*PROBLEM STATEMENT:*
Using the data below, report how many lines hold the word "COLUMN". Include nothing else in the reply.

*PROVIDED MATERIAL:*
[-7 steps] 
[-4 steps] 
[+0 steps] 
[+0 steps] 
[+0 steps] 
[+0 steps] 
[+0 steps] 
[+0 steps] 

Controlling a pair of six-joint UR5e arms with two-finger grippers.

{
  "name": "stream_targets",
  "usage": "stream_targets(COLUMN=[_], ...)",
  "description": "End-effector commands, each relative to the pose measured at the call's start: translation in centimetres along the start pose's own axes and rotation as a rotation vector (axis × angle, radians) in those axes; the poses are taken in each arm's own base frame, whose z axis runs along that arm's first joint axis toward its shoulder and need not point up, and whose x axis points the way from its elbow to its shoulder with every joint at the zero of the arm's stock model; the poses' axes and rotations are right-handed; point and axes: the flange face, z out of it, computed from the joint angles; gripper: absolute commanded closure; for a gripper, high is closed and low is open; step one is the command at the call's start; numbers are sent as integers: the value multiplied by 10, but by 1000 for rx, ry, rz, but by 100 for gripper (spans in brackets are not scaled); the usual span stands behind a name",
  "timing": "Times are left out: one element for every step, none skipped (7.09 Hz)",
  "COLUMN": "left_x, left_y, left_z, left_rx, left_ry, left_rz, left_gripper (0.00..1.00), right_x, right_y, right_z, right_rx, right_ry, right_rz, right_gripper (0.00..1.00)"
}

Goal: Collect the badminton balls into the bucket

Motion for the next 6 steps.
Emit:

*TASK RESULT:*
2